Già, Massimo, perché stasera porti in scena «Malìa», ovvero le canzoni del tuo ultimo album, hit della canzone partenopea tra gli anni Cinquanta e Sessanta riletti con un quintetto all star. «Proprio così: ho Enrico Rava alla tromba, Stefano Di Battista ai sassofoni, Rita Marcotulli al pianoforte, Riccardo Fioravanti al contrabbasso e Stefano Bagnoli alla batteria. Insieme, mettiamo mano a un canzoniere più recente dei classici dell'era d'oro: quello ballabile e contaminato; quello che io, classe 1951, non ho avuto modo di scoprire nei dancing frequentati dai soldati alleati alla ricerca di svago e whisky e compagnia femminile; quello che è servito come base per tutta la produzione canora successiva degli americani di Napoli, da Carosone a Pino Daniele sino ai rapper di oggi».

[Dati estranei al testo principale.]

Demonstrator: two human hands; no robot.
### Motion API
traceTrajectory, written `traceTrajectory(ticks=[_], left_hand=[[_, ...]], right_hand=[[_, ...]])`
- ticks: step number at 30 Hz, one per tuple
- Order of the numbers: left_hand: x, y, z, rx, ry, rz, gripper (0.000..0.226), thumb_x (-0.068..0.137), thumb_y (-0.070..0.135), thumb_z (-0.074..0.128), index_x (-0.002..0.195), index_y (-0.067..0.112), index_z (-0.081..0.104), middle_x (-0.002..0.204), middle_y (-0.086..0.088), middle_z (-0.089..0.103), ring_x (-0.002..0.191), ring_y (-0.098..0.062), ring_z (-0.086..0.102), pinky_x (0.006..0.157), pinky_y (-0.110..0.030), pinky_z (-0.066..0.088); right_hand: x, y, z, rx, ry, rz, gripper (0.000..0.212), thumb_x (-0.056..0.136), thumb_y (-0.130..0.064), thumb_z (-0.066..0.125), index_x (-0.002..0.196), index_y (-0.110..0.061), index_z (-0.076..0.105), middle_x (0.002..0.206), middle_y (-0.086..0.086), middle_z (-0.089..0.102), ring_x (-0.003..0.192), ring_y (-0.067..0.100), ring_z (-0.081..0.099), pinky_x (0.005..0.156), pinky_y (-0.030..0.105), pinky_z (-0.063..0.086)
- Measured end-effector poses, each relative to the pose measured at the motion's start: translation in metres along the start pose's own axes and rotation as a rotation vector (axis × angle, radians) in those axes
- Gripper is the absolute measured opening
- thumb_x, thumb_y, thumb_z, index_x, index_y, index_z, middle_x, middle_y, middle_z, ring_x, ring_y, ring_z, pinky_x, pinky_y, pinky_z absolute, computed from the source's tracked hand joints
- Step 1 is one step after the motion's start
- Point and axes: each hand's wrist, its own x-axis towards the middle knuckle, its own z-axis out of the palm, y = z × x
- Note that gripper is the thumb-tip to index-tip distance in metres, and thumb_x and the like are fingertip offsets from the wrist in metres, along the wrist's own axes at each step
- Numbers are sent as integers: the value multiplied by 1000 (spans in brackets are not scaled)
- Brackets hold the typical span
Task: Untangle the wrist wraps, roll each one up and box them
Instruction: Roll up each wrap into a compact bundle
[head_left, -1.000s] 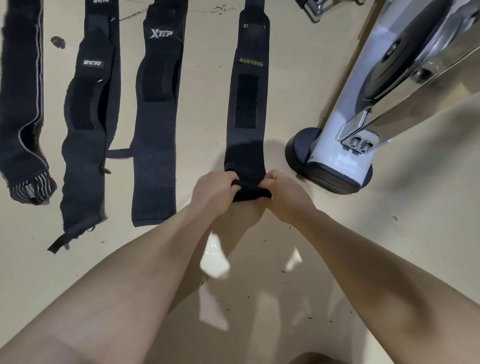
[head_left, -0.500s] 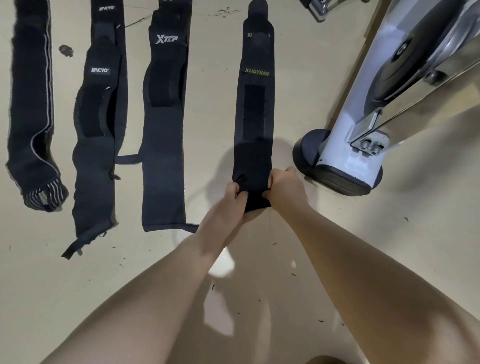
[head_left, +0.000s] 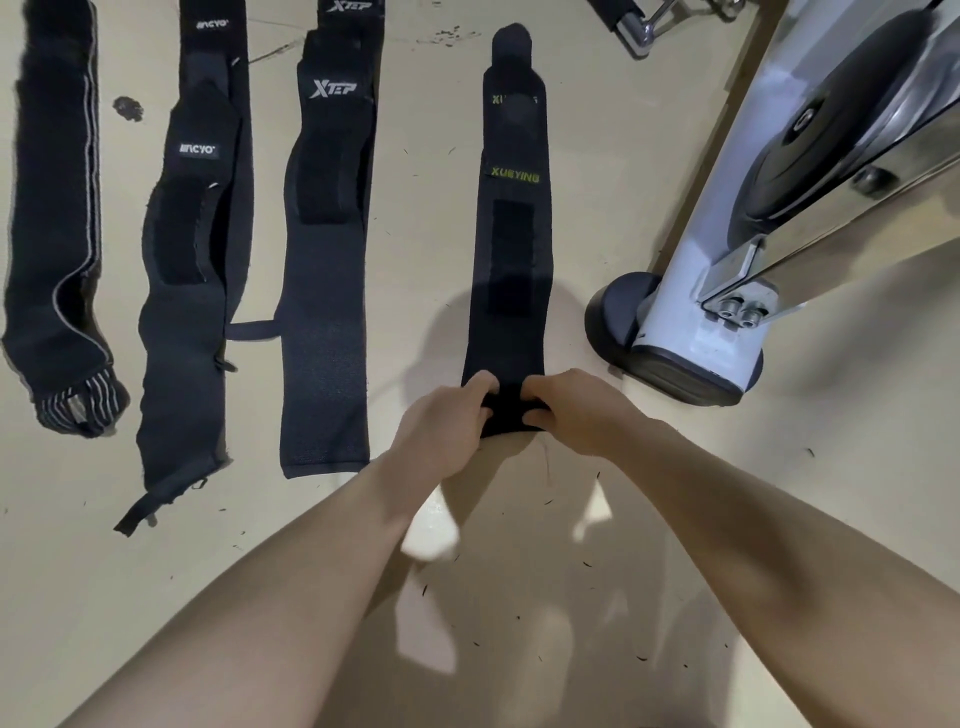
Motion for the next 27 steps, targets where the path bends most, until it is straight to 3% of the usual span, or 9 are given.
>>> traceTrajectory(ticks=[4,7,9,13,16,20,23,25,27], left_hand=[[-3,1,1,-30,18,1,12,98,18,43,108,16,37,81,-4,52,73,-25,52,65,-33,42],[2,5,-6,119,95,45,10,95,18,47,104,13,45,91,-7,58,77,-24,51,64,-32,39],[2,6,-9,110,159,32,12,93,22,52,100,13,54,103,-6,58,88,-21,54,72,-33,41],[4,-8,2,365,237,303,23,66,29,78,81,12,71,100,-2,65,90,-21,56,76,-30,39],[4,-12,7,485,230,356,19,62,19,74,78,10,70,100,-5,64,91,-21,43,74,-30,32],[9,-9,3,450,269,370,10,64,1,68,71,8,68,84,-3,62,82,-20,43,69,-28,31],[14,-2,-5,255,115,280,19,84,2,50,93,2,67,96,-10,60,86,-30,54,72,-35,40],[10,-4,-9,285,13,264,22,96,14,46,113,5,57,104,-10,58,92,-29,55,79,-39,45],[2,-5,-10,169,-24,276,21,97,16,48,116,10,43,96,-8,56,84,-25,54,72,-35,44]], right_hand=[[11,-8,5,140,-41,175,15,94,-21,53,104,-10,54,101,12,58,84,24,54,66,28,42],[15,-14,4,228,72,295,19,89,-18,61,95,-10,45,93,10,52,79,24,52,58,26,38],[16,-17,1,135,123,306,22,87,-18,63,97,-9,46,96,8,42,79,25,48,63,30,39],[18,-24,1,-70,168,186,13,87,-8,60,99,-4,57,99,7,39,81,24,49,65,31,38],[12,-22,5,-168,181,67,15,95,-11,50,103,-5,61,96,5,40,78,20,42,65,29,35],[-1,-13,5,-285,153,-76,35,99,-36,41,105,-11,63,103,4,48,88,21,44,68,30,27],[-5,-7,5,-330,86,-77,31,96,-36,47,115,-14,58,110,4,51,95,22,50,70,30,30],[-6,-7,2,-83,1,19,22,96,-23,49,115,-13,54,108,8,56,95,25,55,75,31,39],[-6,-9,2,211,-66,109,17,93,-12,54,106,-12,43,105,13,59,88,27,56,76,33,45]])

La scaletta coinciderà con l'album, lanciato con il tuo show su Raiuno? «In parte, dentro ci sono anche cose precedenti, come successive, penso al Pino Daniele di Tutta n'ata storia e alla Teresa De Sio di Aumm aumm: con Mauro Pagani, il mio Virgilio anche in questo viaggio alla ricerca della melodia recente perduta, siamo partiti da un decennio d'oro, ma poi in concerto finiamo per cercare i figli e i nipoti di quel periodo. Si inizia con il maestro di tutti noi, Carosone, appunto, con Tu vuo' fa l'americano, Torero e, se c'è spazio nei bis, 'O sarracino, per continuare con la Malatia di Armando Romeo lanciata da Mina/Baby Gate e poi portata al successo da Peppino Di Capri e via così».

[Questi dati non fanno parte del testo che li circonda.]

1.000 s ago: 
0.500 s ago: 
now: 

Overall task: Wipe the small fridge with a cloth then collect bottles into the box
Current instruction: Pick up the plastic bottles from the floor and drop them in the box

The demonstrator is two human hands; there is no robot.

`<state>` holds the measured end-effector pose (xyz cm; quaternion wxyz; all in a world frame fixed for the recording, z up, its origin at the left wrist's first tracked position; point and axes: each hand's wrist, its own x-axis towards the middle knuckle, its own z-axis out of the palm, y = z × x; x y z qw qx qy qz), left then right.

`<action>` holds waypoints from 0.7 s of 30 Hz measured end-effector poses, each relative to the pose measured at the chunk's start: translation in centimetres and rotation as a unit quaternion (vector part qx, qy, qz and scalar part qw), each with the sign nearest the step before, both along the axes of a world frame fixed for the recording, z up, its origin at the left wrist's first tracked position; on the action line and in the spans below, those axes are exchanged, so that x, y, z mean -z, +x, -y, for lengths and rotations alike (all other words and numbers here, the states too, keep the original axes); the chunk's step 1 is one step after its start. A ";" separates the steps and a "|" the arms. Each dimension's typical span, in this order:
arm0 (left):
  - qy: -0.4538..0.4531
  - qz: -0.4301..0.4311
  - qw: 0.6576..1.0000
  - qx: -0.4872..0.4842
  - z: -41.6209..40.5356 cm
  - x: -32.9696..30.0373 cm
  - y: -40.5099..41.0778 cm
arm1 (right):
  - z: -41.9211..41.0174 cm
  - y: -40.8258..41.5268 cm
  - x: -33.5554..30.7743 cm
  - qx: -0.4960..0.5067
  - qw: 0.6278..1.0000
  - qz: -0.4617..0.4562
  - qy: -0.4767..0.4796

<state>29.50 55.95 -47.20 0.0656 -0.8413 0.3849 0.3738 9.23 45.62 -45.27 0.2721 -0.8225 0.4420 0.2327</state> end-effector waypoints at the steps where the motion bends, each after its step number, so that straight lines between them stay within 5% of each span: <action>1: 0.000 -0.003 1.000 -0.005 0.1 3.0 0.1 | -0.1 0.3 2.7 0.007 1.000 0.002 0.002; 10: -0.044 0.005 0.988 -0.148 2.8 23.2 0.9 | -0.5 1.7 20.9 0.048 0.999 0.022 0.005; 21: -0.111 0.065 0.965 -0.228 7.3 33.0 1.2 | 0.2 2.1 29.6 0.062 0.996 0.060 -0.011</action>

Un nostalgico slow che sottolinea il lavoro autorale di napoletani adottivi come i molisani Ugo Calise («Uè uè che femmena») e Fred Bongusto «(«Doce doce»), il riminese Carlo Alberto Rossi («Nun è peccato»), il pugliese Domenico Modugno («Resta cu'mme»), il lùmbard Pino Calvi («Accarezzame»). Come funzionano questi brani con la complicità improvvisativa di Rava e compagnia jazzante? «In maniera straordinaria: sto imparando a prendere i fiati, a capire quando devo entrare e quando devo lasciare che a cantare sia la tromba di Enrico, il sassofono di Stefano o il pianoforte di Rita. C'è rispetto e amore nel loro approccio alla canzone napoletana, c'è rispetto e amore nel mio approccio alla loro arte, alla loro capacità di rendere davvero ogni sera diversa dall'altra, ogni esecuzione, ogni assolo.

Un approccio che piace molto anche al Ranieri teatrante, alla mia voglia di non ripetermi mai: non a caso dopo i dischi in chiave di world music sono approdato a queste sonorità così diverse». Il San Carlo è una cornice ideale per tutto questo. «La migliore. E credo che se il teatro dà lustro al nostro progetto, la canzone napoletana può servire al teatro: è un bene culturale da esportazione, troppo spesso snobbato, vilipeso, maltrattato e ridotto a bieca oleografie. Potrebbe essere il nostro biglietto da visita nel mondo: cantaNapoli merita un museo, un teatro in cui proporre i classici di ieri e di oggi a cittadini e turisti, una scuola dove gli ultimi grandi maestri, penso a Fausto Cigliano e Angela Luce e la Nccp, possano trasmettere i loro saperi, la loro malìa, alle nuove generazioni».